The Lodi Planning Commission approved Home Depot coming to town and plans for Reynolds Ranch at its meeting Wednesday night.
Dale Gillespie, project developer of Reynolds Ranch, said the plan is to hold the groundbreaking on the entire center in July. The 154,114- square-foot Costco is set to open its doors by the end of this year, while the 134,240- square-foot Home Depot aims to open in 2011.
Other shops in the center would begin to appear in late 2011, with the majority of the other stores opening in 2012, he said.
With barely any conversation, the commission approved the store and project's plans in a 6-0 vote with commissioner Tim Mattheis absent.
Their vote will be the final approval necessary for Home Depot and the shopping center, as long as no one appeals the decision to the Lodi City Council.
The Planning Commission approved Costco on Feb. 10, and it was appealed by Melissa and Charles Katzakian, who live in a historic home near the project. The council will vote on the final approval of Costco at its May 5 meeting.
The plans for Reynolds Ranch include five other major retailers that will be 18,000 square feet or larger. The plans also include locations for a drugstore, a restaurant, two banks and nine smaller shops.
In total, Reynolds Ranch will include 493,795 square feet and 2,464 parking spaces.
Commissioner Wendel Kiser said he was pleased with the retail center's architecture.
"I think it really looks good and is thought out well," he said. "I think it will turn out to be a very nice project."
Commissioner Dave Kirsten said the only concerns he has heard revolve around traffic, and he believes that will be eased with the city's project to widen Harney Lane to four lanes.

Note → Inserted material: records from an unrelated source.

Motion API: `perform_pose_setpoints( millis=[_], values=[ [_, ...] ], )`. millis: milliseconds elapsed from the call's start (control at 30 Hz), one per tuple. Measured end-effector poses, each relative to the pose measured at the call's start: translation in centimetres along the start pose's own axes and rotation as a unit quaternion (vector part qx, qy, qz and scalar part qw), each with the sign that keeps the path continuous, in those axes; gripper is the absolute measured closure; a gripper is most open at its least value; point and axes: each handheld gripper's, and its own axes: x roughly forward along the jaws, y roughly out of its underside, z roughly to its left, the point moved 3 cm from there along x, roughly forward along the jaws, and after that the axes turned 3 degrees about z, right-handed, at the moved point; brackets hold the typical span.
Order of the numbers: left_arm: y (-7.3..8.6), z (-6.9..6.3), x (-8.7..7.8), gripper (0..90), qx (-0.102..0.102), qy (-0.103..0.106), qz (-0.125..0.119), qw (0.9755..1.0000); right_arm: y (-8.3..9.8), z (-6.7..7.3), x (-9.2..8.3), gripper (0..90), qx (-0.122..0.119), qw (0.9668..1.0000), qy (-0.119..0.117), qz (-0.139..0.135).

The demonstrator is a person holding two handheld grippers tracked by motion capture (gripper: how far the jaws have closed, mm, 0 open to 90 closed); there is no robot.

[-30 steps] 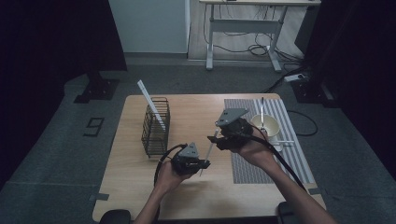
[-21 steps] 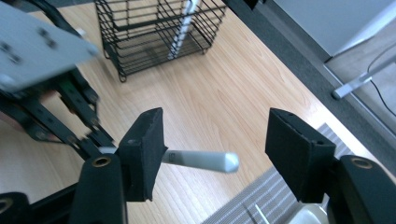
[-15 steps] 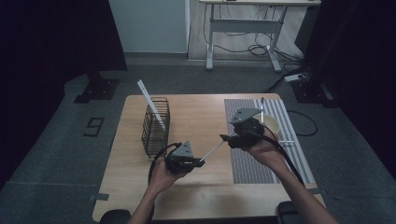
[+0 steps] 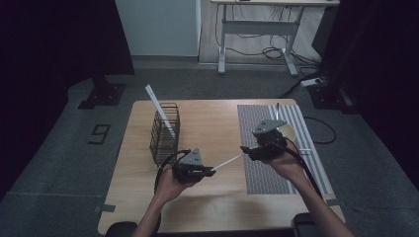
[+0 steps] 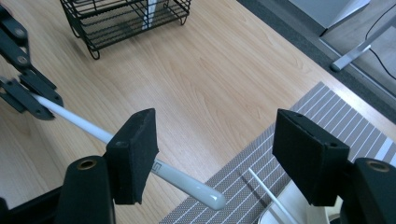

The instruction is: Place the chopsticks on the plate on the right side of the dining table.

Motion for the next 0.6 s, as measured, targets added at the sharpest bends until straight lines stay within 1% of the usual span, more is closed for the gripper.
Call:
perform_pose_setpoints(
  millis=[300, 400, 500, 600],
  values=[
    [-0.1, 0.2, -0.6, 85.5, 0.003, 0.005, -0.009, 0.9999, 1.8, -0.4, 1.0, 30.3, 0.013, 0.9999, 0.000, 0.008],
    [-0.1, 0.2, -0.7, 85.6, 0.001, 0.006, -0.012, 0.9999, 2.4, -0.4, 1.2, 30.3, 0.019, 0.9998, -0.002, 0.010],
    [-0.2, 0.3, -1.0, 85.7, -0.004, 0.008, -0.021, 0.9997, 3.0, -0.4, 1.5, 30.1, 0.020, 0.9996, -0.005, 0.018],
    [-0.3, 0.3, -1.1, 85.8, -0.001, 0.009, -0.019, 0.9998, 3.5, -0.3, 1.8, 30.1, 0.025, 0.9995, -0.009, 0.020]
  ],
)
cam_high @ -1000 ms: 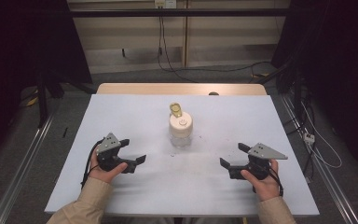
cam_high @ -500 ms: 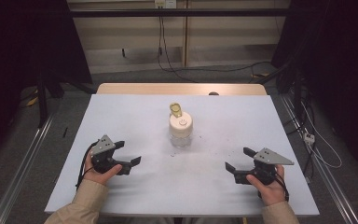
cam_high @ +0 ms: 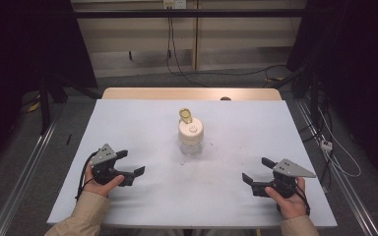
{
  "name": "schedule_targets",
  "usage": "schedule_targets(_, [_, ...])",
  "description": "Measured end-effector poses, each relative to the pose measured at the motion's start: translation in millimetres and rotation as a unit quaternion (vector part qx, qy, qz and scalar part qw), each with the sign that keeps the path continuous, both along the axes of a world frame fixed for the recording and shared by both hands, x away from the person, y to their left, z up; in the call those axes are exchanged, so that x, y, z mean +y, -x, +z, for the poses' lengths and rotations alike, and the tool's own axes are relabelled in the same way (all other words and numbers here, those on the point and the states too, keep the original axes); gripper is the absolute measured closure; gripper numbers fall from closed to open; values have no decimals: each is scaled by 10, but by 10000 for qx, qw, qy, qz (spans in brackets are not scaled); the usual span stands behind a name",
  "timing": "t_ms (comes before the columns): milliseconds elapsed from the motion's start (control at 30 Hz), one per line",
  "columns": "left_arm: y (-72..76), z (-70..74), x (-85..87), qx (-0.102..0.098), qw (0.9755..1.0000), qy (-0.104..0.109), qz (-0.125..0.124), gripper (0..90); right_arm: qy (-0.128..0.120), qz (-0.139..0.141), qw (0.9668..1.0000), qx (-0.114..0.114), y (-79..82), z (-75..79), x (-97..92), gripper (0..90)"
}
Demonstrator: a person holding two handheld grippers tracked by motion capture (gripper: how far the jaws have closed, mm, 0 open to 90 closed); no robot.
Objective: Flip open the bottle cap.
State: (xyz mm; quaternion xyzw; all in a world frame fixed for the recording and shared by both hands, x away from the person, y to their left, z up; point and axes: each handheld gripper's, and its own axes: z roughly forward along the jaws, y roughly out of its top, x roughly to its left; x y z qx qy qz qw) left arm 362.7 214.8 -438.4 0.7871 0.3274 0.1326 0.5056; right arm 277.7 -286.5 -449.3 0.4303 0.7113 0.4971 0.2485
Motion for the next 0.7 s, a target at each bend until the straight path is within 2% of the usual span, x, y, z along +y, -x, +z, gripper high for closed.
schedule_targets(700, [75,-14,144,-8,10000,-25,64,54,16,-71,10000,6,54,-17,-47,65])
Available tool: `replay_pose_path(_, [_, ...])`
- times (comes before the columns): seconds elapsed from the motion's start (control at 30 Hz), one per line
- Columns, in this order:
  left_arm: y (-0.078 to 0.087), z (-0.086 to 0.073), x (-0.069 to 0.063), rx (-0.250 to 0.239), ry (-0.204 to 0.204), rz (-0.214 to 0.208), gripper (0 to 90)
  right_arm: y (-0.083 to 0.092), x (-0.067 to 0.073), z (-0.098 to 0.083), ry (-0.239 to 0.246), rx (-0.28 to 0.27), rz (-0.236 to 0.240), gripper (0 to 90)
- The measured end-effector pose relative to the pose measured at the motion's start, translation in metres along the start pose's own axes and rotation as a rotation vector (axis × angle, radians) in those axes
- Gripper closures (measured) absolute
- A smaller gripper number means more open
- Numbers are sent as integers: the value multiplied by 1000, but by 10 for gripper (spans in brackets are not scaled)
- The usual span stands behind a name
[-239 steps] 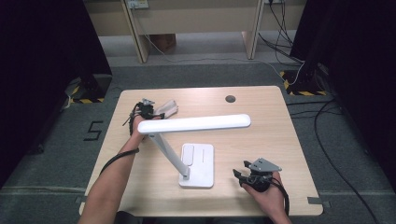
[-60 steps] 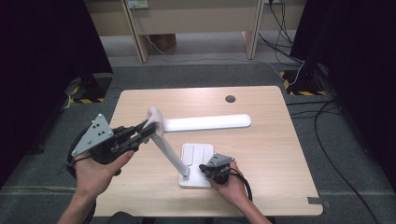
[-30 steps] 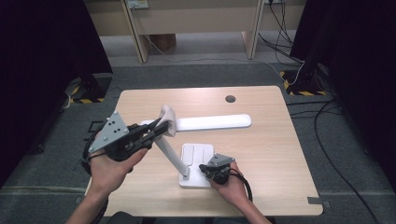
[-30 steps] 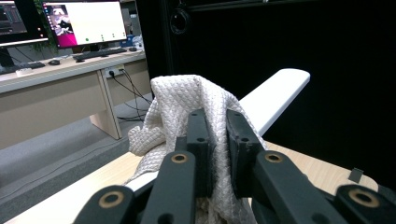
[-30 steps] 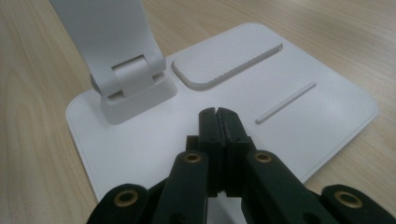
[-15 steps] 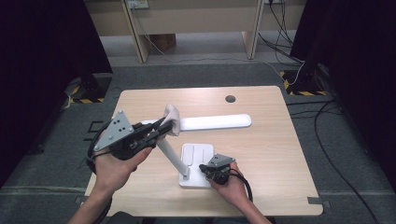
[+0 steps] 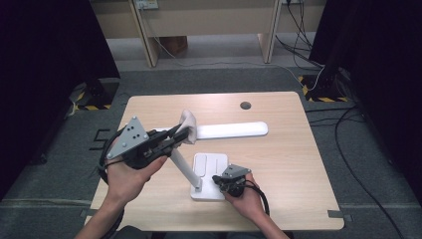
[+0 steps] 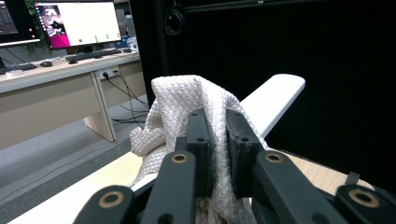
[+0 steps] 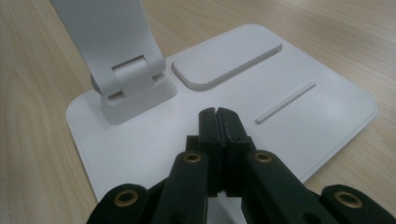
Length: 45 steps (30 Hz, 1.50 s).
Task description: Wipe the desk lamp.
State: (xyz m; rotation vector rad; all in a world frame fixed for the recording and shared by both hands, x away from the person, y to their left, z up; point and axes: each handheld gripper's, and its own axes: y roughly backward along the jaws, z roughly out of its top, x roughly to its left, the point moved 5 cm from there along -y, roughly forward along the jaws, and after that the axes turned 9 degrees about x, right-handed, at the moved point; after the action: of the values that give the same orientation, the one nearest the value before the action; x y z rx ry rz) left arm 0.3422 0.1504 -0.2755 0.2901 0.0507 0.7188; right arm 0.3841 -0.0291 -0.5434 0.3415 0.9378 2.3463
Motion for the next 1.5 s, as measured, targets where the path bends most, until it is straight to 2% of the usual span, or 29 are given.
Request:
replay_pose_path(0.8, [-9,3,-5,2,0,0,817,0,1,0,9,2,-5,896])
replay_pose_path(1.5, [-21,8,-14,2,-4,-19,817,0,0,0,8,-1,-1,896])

"Everyone that has a position on the project has spoken," he said. "I don't think the community seeks to block the project or keep it from going forward." There were no public comments on the project, even though the commission did receive two letters from concerned residents.
A letter focused on traffic concerns came from representatives of Miller Farms, which is near the project.
Also, the Katzakians submitted a letter nearly identical to the one they submitted when Costco was before the commission.
The Katzakians are appealing the project's state-mandated Environmental Impact Report. They argue that the EIR had assumed their historic house would be used for a retail, but since they have not been able to reach an agreement with Gillespie, they are still living in their house.
If the house were to remain residential, the couple believe that the city would have to do a new environmental analysis on the area to measure the land use impact of the project on the residential property.